▶ **Task requirements**:
Return the whole listing exactly as it stands.
::: Given material :::
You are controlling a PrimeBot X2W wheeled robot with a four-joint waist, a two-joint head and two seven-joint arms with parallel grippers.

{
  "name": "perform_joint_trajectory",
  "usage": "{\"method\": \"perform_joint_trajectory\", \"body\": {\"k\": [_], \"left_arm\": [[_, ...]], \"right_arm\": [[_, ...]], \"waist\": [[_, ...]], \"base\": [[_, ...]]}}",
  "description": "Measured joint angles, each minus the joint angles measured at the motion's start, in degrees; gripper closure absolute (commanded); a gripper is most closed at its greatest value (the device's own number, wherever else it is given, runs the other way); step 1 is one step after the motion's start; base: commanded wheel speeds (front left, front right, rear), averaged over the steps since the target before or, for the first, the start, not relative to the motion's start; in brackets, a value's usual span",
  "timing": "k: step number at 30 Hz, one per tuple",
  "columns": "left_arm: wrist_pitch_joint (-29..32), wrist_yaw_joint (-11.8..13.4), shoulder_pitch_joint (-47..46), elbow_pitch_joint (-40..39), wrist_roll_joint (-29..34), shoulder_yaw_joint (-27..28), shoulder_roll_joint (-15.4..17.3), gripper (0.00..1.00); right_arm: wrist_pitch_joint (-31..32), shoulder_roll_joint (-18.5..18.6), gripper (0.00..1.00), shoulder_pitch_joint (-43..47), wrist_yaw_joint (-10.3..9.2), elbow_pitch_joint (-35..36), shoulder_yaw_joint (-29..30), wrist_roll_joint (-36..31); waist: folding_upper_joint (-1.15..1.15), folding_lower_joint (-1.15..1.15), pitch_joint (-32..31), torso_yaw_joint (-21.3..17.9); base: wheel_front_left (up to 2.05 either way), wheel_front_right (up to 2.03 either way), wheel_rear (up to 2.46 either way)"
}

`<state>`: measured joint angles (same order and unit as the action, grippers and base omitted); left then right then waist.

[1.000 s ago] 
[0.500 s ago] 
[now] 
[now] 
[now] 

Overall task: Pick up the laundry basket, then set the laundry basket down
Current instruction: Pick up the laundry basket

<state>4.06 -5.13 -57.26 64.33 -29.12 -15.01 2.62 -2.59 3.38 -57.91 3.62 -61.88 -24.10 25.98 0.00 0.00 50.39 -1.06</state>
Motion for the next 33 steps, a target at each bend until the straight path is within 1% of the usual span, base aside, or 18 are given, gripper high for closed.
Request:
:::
▶ **Reply to the exercise**:
You are controlling a PrimeBot X2W wheeled robot with a four-joint waist, a two-joint head and two seven-joint arms with parallel grippers.

{
  "name": "perform_joint_trajectory",
  "usage": "{\"method\": \"perform_joint_trajectory\", \"body\": {\"k\": [_], \"left_arm\": [[_, ...]], \"right_arm\": [[_, ...]], \"waist\": [[_, ...]], \"base\": [[_, ...]]}}",
  "description": "Measured joint angles, each minus the joint angles measured at the motion's start, in degrees; gripper closure absolute (commanded); a gripper is most closed at its greatest value (the device's own number, wherever else it is given, runs the other way); step 1 is one step after the motion's start; base: commanded wheel speeds (front left, front right, rear), averaged over the steps since the target before or, for the first, the start, not relative to the motion's start; in brackets, a value's usual span",
  "timing": "k: step number at 30 Hz, one per tuple",
  "columns": "left_arm: wrist_pitch_joint (-29..32), wrist_yaw_joint (-11.8..13.4), shoulder_pitch_joint (-47..46), elbow_pitch_joint (-40..39), wrist_roll_joint (-29..34), shoulder_yaw_joint (-27..28), shoulder_roll_joint (-15.4..17.3), gripper (0.00..1.00); right_arm: wrist_pitch_joint (-31..32), shoulder_roll_joint (-18.5..18.6), gripper (0.00..1.00), shoulder_pitch_joint (-43..47), wrist_yaw_joint (-10.3..9.2), elbow_pitch_joint (-35..36), shoulder_yaw_joint (-29..30), wrist_roll_joint (-36..31); waist: folding_upper_joint (-1.15..1.15), folding_lower_joint (-1.15..1.15), pitch_joint (-32..31), torso_yaw_joint (-21.3..17.9); base: wheel_front_left (up to 2.05 either way), wheel_front_right (up to 2.03 either way), wheel_rear (up to 2.46 either way)"
}

`<state>`: measured joint angles (same order and unit as the action, grippers and base omitted); left then right then waist.

[1.000 s ago] 
[0.500 s ago] 
[now] 
[now] 
[now] 

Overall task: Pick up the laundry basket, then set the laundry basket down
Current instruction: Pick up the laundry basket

<state>4.06 -5.13 -57.26 64.33 -29.12 -15.01 2.62 -2.59 3.38 -57.91 3.62 -61.88 -24.10 25.98 0.00 0.00 50.39 -1.06</state>
Motion for the next 33 steps, a target at each bend until the straight path is within 1% of the usual span, base aside, or 18 are given, gripper high for closed.
Request:

This answer is now complete.